There was one thing that I forgot about - when ElementTree fails to
parse due to an element not being closed why doesn't it close the file
like object. As later on I would raise 'WindowsError: [Error
32] ...file being used by other process' when using shutil.move(). I
got round this by using a 'try except' block.

from __future__ import print_function
import xml.etree.cElementTree as ET
import calendar
import zipfile
import os.path
import shutil
import zlib
import os


class Xmlorg(object):

def __init__(self):

self.cwd = os.getcwd()
self.year = os.path.basename(self.cwd)

def _mkMonthAndDaysDirs(self):

''' creates dirs for every month and day of a of specidifed
year.
Works for leap years as well.

(specified)year/(year)month/day


...2010/201001/01
...2010/201001/02
...2010/201001/03 '''


def addZero(n):

if len(str(n)) < 2:
return '0' + str(n)
else:
return str(n)

dim = [ calendar.monthrange(year,month)[1] for year in \
[int(self.year)] for month in range(1,13) ]

count = 1
for n in dim:
month = addZero(count)
count += 1
ym = os.path.join(self.cwd, self.year + month)
os.mkdir(ym)
for x in range(1,n+1):
x = addZero(x)
os.mkdir(os.path.join(ym, x))


def ParseAndOrg(self):

'''requires dir and zip struct:

.../(year)/(year).zip - example .../2008/2008.zip '''


def movef(fp1,fp2):

'''moves files with exception handling'''

try:
shutil.move(fp1,fp2)
except IOError, e:
print(e)
except WindowsError, e:
print(e)

self._mkMonthAndDaysDirs()
os.mkdir(os.path.join(self.cwd, 'otherFileType'))
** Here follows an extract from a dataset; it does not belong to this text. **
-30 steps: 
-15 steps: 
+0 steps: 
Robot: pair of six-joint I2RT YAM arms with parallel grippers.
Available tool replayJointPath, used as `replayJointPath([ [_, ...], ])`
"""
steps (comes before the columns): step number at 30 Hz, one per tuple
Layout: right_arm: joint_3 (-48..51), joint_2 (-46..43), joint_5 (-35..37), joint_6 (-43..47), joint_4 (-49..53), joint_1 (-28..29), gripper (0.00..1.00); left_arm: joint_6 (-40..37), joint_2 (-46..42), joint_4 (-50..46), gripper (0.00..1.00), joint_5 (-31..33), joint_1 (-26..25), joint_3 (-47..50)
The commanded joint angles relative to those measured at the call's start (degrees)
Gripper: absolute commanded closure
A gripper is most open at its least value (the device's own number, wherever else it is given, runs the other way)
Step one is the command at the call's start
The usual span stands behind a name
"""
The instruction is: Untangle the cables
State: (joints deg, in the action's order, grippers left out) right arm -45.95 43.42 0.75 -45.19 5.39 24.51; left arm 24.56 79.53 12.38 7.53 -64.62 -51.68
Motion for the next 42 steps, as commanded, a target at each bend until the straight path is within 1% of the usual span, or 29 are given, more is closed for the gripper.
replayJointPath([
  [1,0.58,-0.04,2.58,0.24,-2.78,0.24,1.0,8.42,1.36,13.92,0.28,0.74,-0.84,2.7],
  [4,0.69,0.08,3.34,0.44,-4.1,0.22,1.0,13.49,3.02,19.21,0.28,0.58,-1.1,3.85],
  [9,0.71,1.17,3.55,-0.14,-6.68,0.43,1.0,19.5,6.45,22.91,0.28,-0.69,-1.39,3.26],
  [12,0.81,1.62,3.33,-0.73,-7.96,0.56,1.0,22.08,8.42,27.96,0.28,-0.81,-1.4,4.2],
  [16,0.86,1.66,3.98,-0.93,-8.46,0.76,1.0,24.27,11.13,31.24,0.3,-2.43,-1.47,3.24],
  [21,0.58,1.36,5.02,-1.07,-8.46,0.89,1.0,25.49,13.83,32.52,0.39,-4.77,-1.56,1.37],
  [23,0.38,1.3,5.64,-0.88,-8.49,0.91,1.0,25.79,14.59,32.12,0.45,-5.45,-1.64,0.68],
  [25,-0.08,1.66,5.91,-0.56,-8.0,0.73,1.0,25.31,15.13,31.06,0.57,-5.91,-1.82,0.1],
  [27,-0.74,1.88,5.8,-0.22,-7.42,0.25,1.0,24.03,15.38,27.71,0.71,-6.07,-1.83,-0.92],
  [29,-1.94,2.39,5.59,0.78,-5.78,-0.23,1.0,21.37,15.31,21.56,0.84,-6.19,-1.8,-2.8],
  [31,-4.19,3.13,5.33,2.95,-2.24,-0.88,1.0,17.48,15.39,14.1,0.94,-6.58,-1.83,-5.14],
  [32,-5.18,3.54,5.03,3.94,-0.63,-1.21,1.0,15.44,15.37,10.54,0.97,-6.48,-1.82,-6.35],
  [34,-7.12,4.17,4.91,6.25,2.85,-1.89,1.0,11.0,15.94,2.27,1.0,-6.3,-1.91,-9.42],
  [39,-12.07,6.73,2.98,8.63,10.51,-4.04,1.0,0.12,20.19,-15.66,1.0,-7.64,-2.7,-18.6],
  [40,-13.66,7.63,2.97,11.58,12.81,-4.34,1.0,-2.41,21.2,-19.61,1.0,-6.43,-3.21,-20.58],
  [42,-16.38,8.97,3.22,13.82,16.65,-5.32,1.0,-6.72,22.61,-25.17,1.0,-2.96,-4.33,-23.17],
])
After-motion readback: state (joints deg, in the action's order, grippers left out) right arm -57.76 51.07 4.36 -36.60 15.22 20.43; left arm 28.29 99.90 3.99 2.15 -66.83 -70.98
# dir struct .../(year)/(year).zip - ex. .../2008/2008.zip
zf = zipfile.ZipFile(os.path.join(self.cwd, self.year +
'.zip'))
zf.extractall()
ld = os.listdir(self.cwd)
for i in ld:
if os.path.isfile(i) and i.endswith('.xml'):
try:
tree = ET.parse(i)
except:
print('%s np' % i) #not parsed
root = tree.getroot()
if root.findtext('Summary/FileType') == 'Order':
date = root.findtext('OrderHeader/OrderDate')[:10]
#dd/mm/yyyy
dc = date.split('/')
fp1 = os.path.join(self.cwd, i)
fp2 = os.path.join(self.cwd, dc[2] + dc[1], dc[0])
movef(fp1,fp2)
else:
fp1 = os.path.join(self.cwd, i)
fp2 = os.path.join(self.cwd, 'otherFileType')
movef(fp1,fp2)


if __name__ == '__main__':
os.chdir('c:/sv_zip_test/2010/') #remove
xo = Xmlorg()
xo.ParseAndOrg()

 

[MRAB]

dads wrote:
[snip]

import os.path
import shutil
import zlib
import os

There's no need to import both os.path and os. Import just os; you can
still refer to os.path in the rest of the code.

[snip]

def _mkMonthAndDaysDirs(self):

''' creates dirs for every month and day of a of specidifed
year.
Works for leap years as well.

(specified)year/(year)month/day


...2010/201001/01
...2010/201001/02
...2010/201001/03 '''

There's nothing except a docstring in this method!

def addZero(n):

if len(str(n)) < 2:
return '0' + str(n)
else:
return str(n)

A shorter and quicker way is:

return "%02d" % n

which means "pad with leading zeros to be at least 2 characters".

[snip]

# dir struct .../(year)/(year).zip - ex. .../2008/2008.zip
zf = zipfile.ZipFile(os.path.join(self.cwd, self.year +
'.zip'))
zf.extractall()

You might want to close the zipfile after use.

[snip]

if __name__ == '__main__':
os.chdir('c:/sv_zip_test/2010/') #remove

I recommend that you work with the full paths instead of changing the
current directory and then using relative paths.

 

[Stefan Behnel]

dads, 18.01.2010 22:39:

There was one thing that I forgot about - when ElementTree fails to
parse due to an element not being closed why doesn't it close the file
like object.

Because it didn't open it?

Stefan